Si le budget dérape, c’est parce qu’il est irréaliste (Syndicats)

Constat navrant en commission médico-mutualiste cette semaine: le budget 2024 dérape de partout. Sans doute, répondent les médecins, mais il y a un énorme fossé entre la croissance budgétaire et la croissance en besoins de santé de la population. La croissance des besoins a des origines multifactorielles, font-ils remarquer. Mais certains postes pourraient sans doute être réexaminés.

En commission médico-mutualiste, le remboursement de la participation par vidéo du généraliste à la communication oncologique multidisciplinaire (COM) vient d’être acceptée. Concrètement, cela veut dire que dorénavant pour participer à cette COM, lorsqu’elle concerne un de ses patients, le généraliste pourra se brancher online et participer à la discussion. « C’est un progrès qui amènera un gain de temps. Cela montre qu’on avance dans le domaine du digital en médecins » commente le Dr Luc Herry (ABSyM). « Mais c’est en contradiction totale avec la suppression de la téléconsultation que propose le projet de budget 2025 », ajoute-t-il.

Croissance des besoins en santé

L'examen du bilan intermédiaire 2024 confirme un dérapage généralisé. « Cela montre qu'une norme de croissance réaliste n'a pas été adoptée », s'insurge Luc Herry. Il rappelle l'évolution du nombre de consultations et de visites des généralistes depuis 1995. À cette époque, 45 millions de contacts avaient été enregistrés (22 millions de visites et 23 millions de consultations). En 2023, ce chiffre est passé à 56,4 millions de contacts, incluant 7,8 millions de visites, 43 millions de consultations et 5,6 millions de téléconsultations, soit une croissance de 25,4 %.

Cette augmentation des soins est due à divers facteurs : la population belge a crû de 16 %, tandis que la durée de vie a progressé de 5 %, ce qui donne un total d'environ 21 % de croissance. Cependant, le Dr Herry rappelle que d'autres facteurs ont également joué un rôle : la hausse des incapacités de longue durée (de 400 000 cas en 2015 à 555 000 en 2023), l'augmentation des maladies chroniques, des cancers, des traitements bariatriques, des prothèses, ainsi que des cas de sida et d'autres maladies sexuellement transmissibles. Il ne faut pas non plus oublier l'afflux de migrants, souvent porteurs de pathologies lourdes et chroniques.

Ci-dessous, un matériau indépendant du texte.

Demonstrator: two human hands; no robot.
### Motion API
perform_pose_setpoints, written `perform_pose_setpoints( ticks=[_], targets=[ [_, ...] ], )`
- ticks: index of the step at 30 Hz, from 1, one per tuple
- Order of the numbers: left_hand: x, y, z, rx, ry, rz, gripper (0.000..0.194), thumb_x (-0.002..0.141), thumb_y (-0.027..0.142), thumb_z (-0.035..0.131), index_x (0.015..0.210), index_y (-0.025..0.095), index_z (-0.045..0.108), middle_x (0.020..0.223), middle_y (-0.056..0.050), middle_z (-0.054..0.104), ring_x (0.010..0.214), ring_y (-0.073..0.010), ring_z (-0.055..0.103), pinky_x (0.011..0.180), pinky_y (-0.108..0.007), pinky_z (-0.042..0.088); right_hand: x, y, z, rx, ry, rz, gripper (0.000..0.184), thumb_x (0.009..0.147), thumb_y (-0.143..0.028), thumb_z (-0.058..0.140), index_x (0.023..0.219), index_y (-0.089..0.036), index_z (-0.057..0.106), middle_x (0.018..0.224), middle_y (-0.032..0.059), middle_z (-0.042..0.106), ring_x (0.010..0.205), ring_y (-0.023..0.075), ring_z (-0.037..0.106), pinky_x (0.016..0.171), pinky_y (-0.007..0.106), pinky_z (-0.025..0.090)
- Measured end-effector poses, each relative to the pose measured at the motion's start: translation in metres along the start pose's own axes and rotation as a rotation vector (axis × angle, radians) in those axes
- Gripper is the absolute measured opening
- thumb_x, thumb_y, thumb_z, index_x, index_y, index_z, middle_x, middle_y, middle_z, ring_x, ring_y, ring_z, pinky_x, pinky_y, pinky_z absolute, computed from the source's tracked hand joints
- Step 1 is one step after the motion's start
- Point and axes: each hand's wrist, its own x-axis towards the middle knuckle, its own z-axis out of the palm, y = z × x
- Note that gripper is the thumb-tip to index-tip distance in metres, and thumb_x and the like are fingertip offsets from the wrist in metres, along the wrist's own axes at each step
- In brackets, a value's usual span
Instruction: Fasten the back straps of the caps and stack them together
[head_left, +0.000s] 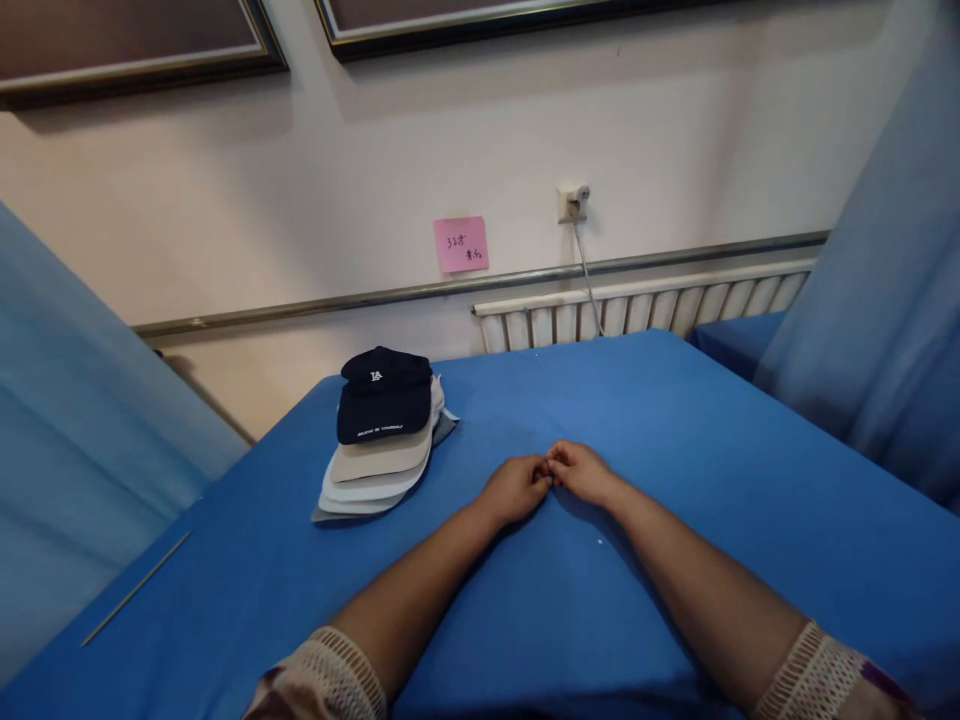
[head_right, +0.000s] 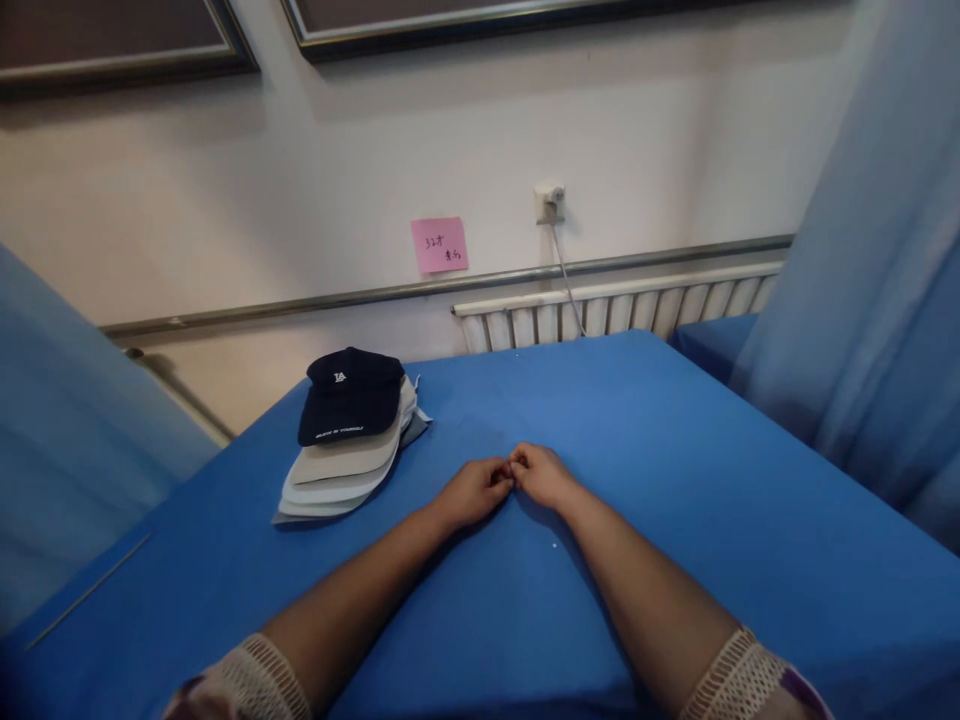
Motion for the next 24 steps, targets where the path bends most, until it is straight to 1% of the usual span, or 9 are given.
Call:
perform_pose_setpoints(
  ticks=[4, 7, 10, 13, 15, 17, 19, 21, 24],
  targets=[
    [0.031, -0.002, -0.008, -0.063, -0.009, -0.051, 0.022, 0.077, 0.029, 0.056, 0.09, 0.016, 0.068, 0.066, -0.002, 0.064, 0.058, -0.0159, 0.055, 0.055, -0.026, 0.038, 0.005, 0.001, -0.018, -0.037, 0.196, 0.043, 0.015, 0.084, -0.03, 0.055, 0.076, -0.018, 0.061, 0.069, 0.0018, 0.067, 0.06, 0.0119, 0.059, 0.06, 0.024, 0.044],
    [0.041, 0.001, -0.031, -0.093, 0.018, -0.055, 0.023, 0.073, 0.03, 0.063, 0.091, 0.016, 0.068, 0.068, -0.003, 0.066, 0.058, -0.0163, 0.057, 0.055, -0.026, 0.04, 0.007, -0.015, -0.039, -0.022, 0.32, 0.032, 0.038, 0.089, -0.049, 0.044, 0.076, -0.017, 0.06, 0.075, 0.0068, 0.069, 0.066, 0.0155, 0.062, 0.064, 0.028, 0.046],
    [0.041, 0.016, -0.068, -0.179, 0.128, -0.027, 0.024, 0.07, 0.032, 0.069, 0.089, 0.017, 0.069, 0.074, -0.005, 0.068, 0.061, -0.0165, 0.06, 0.057, -0.026, 0.042, 0.01, -0.049, -0.06, 0.034, 0.466, -0.094, 0.057, 0.087, -0.066, 0.037, 0.074, -0.017, 0.062, 0.069, 0.0072, 0.066, 0.065, 0.0177, 0.062, 0.064, 0.03, 0.047],
    [0.034, 0.041, -0.102, -0.371, 0.247, -0.004, 0.026, 0.074, 0.035, 0.067, 0.092, 0.017, 0.067, 0.075, -0.004, 0.067, 0.059, -0.0141, 0.06, 0.057, -0.025, 0.045, 0.015, -0.096, -0.075, 0.117, 0.553, -0.257, 0.066, 0.086, -0.073, 0.028, 0.069, -0.018, 0.06, 0.065, 0.0049, 0.063, 0.058, 0.0149, 0.057, 0.059, 0.028, 0.045],
    [0.028, 0.057, -0.115, -0.487, 0.425, 0.053, 0.025, 0.077, 0.04, 0.065, 0.084, 0.016, 0.064, 0.073, -0.003, 0.066, 0.058, -0.012, 0.058, 0.058, -0.024, 0.045, 0.017, -0.126, -0.081, 0.217, 0.626, -0.363, 0.069, 0.086, -0.075, 0.021, 0.059, -0.02, 0.052, 0.058, 0.0018, 0.055, 0.053, 0.0127, 0.052, 0.054, 0.026, 0.042],
    [0.023, 0.067, -0.12, -0.551, 0.612, 0.106, 0.034, 0.078, 0.049, 0.063, 0.069, 0.017, 0.06, 0.062, -0.001, 0.06, 0.052, -0.0101, 0.052, 0.053, -0.022, 0.042, 0.016, -0.149, -0.083, 0.297, 0.632, -0.426, 0.07, 0.086, -0.075, 0.011, 0.052, -0.021, 0.041, 0.05, -0.0009, 0.046, 0.047, 0.0107, 0.045, 0.049, 0.024, 0.037],
    [0.02, 0.071, -0.121, -0.594, 0.721, 0.132, 0.05, 0.08, 0.059, 0.057, 0.054, 0.017, 0.05, 0.05, 0.001, 0.05, 0.046, -0.0085, 0.044, 0.047, -0.022, 0.036, 0.014, -0.163, -0.083, 0.322, 0.624, -0.436, 0.07, 0.085, -0.076, 0.006, 0.049, -0.022, 0.033, 0.046, -0.0024, 0.038, 0.042, 0.0097, 0.037, 0.043, 0.024, 0.031],
    [0.021, 0.068, -0.12, -0.653, 0.749, 0.116, 0.062, 0.081, 0.07, 0.046, 0.046, 0.019, 0.038, 0.043, 0.002, 0.039, 0.041, -0.0078, 0.036, 0.043, -0.023, 0.029, 0.014, -0.167, -0.082, 0.311, 0.609, -0.427, 0.069, 0.084, -0.077, 0.005, 0.047, -0.023, 0.028, 0.043, -0.0029, 0.034, 0.039, 0.0091, 0.033, 0.041, 0.024, 0.027],
    [0.029, 0.054, -0.119, -0.771, 0.705, 0.035, 0.068, 0.079, 0.079, 0.031, 0.045, 0.021, 0.027, 0.041, 0.003, 0.029, 0.038, -0.0074, 0.027, 0.04, -0.024, 0.02, 0.021, -0.157, -0.082, 0.297, 0.591, -0.397, 0.07, 0.083, -0.079, 0.006, 0.046, -0.023, 0.026, 0.041, -0.0034, 0.03, 0.038, 0.0087, 0.03, 0.04, 0.025, 0.023]
  ],
)
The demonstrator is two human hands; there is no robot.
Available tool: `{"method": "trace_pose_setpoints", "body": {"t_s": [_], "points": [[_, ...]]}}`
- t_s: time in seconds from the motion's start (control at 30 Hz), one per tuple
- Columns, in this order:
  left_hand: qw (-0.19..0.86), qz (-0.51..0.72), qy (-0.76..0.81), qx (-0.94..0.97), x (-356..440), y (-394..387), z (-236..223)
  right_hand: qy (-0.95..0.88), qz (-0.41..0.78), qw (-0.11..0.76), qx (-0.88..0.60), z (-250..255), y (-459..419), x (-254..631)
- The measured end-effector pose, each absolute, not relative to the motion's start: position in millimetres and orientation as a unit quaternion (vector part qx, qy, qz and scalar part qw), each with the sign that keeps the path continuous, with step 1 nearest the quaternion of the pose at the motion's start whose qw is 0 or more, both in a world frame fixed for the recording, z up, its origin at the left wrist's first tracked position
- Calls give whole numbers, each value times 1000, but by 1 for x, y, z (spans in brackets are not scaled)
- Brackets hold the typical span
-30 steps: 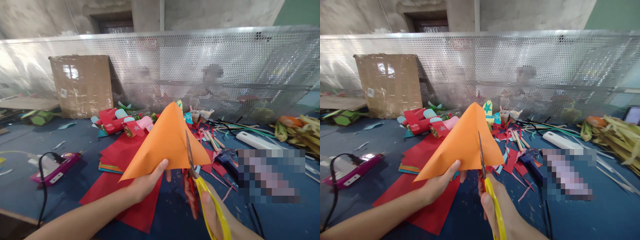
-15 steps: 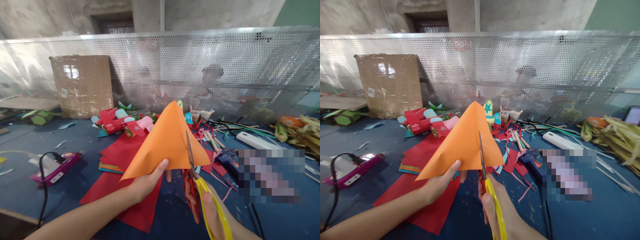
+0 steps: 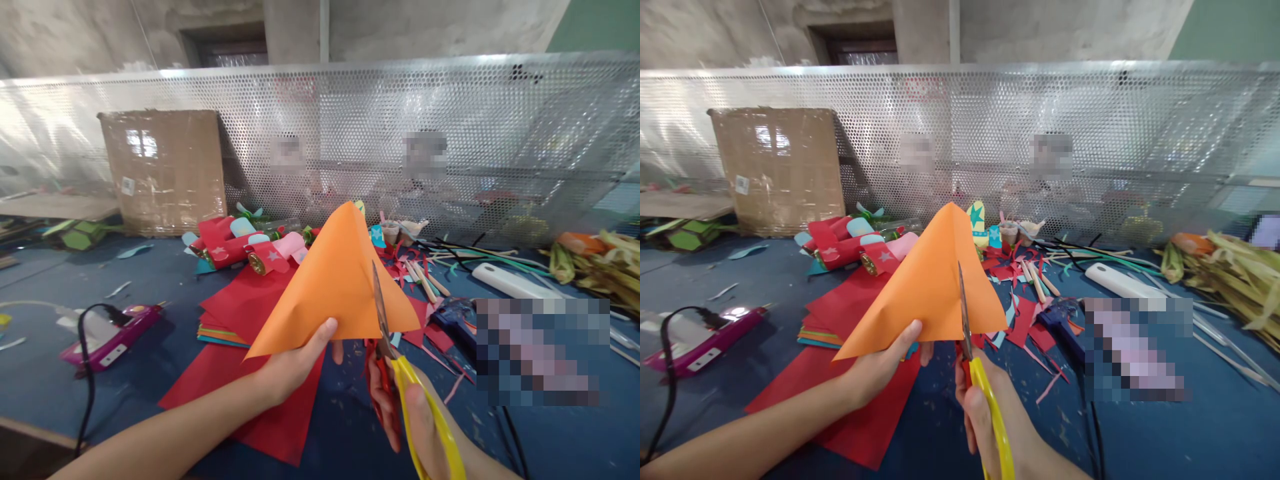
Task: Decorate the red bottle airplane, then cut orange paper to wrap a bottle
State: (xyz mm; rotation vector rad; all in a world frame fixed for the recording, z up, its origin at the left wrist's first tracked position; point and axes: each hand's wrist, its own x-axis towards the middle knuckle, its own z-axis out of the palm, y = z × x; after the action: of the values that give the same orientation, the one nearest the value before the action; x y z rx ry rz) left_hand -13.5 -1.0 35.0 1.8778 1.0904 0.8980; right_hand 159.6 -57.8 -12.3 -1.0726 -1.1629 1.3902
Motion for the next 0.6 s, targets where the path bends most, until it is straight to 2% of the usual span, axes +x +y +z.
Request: {"method": "trace_pose_setpoints", "body": {"t_s": [0.6], "points": [[378,360,445,728,-13,-4,36,-490,579,494,-424,-9,-62,155]]}}
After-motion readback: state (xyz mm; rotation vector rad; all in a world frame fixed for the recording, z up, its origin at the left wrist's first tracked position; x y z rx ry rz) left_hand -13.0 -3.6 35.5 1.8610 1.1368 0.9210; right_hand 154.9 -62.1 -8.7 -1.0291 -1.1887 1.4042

Par ailleurs, les dépenses de santé mentale explosent, tout comme les technologies coûteuses. Les étudiants en médecine sont de plus en plus formés à l'utilisation de ces technologies onéreuses, au détriment de la clinique traditionnelle. De plus, la numérisation des attestations a fait disparaître environ 5 à 10 % de pertes de documents, entraînant un remboursement des prestations concernées, qui auraient auparavant été perdues dans les méandres de la vie quotidienne des patients.

Un budget inadapté aux besoins

« La croissance réelle des besoins en soins de santé est donc énorme », conclut le Dr Herry. « Si les dépenses de santé débordent, c'est parce qu'on n'a pas pris en compte cette réalité. » De plus, le ticket modérateur, devenu symbolique, ne joue plus son rôle de frein à la consommation. « La vérité, c'est que les généralistes sous-consomment. La norme budgétaire qui leur est fixée est bien en deçà des besoins réels de la population. »

Des ajustements budgétaires à venir

Partageant en grande partie l'analyse de son confrère, le Dr Lawrence Cuvelier reconnaît également que certains chiffres du rapport budgétaire présenté à la Médico-Mut sont préoccupants. Il mentionne notamment le coût des téléconsultations, dont la suppression est envisagée. « Cette proposition n'a l'appui d'aucun syndicat médical », explique-t-il. « Les partenaires cherchent une solution satisfaisante pour tous, à trouver d'ici fin décembre. Plusieurs pistes sont à l'étude. »

Cependant, le Dr Cuvelier, président du GBO, insiste sur la nécessité de préserver une bonne relation thérapeutique entre le généraliste et son patient, relation qui peut être mise à mal par la téléconsultation.

Réévaluer certains postes budgétaires

D'autres postes budgétaires méritent également une attention particulière, notamment ceux liés à certains médicaments. « Certains traitements pour des maladies chroniques sont efficaces, certes, mais très coûteux », note le Dr Cuvelier. « Sont-ils toujours nécessaires dans tous les cas ? » s'interroge-t-il. Bien qu'il ne soit pas spécialiste de ces traitements, plus proches de la médecine spécialisée que de la médecine générale, il estime que la situation mérite une analyse approfondie.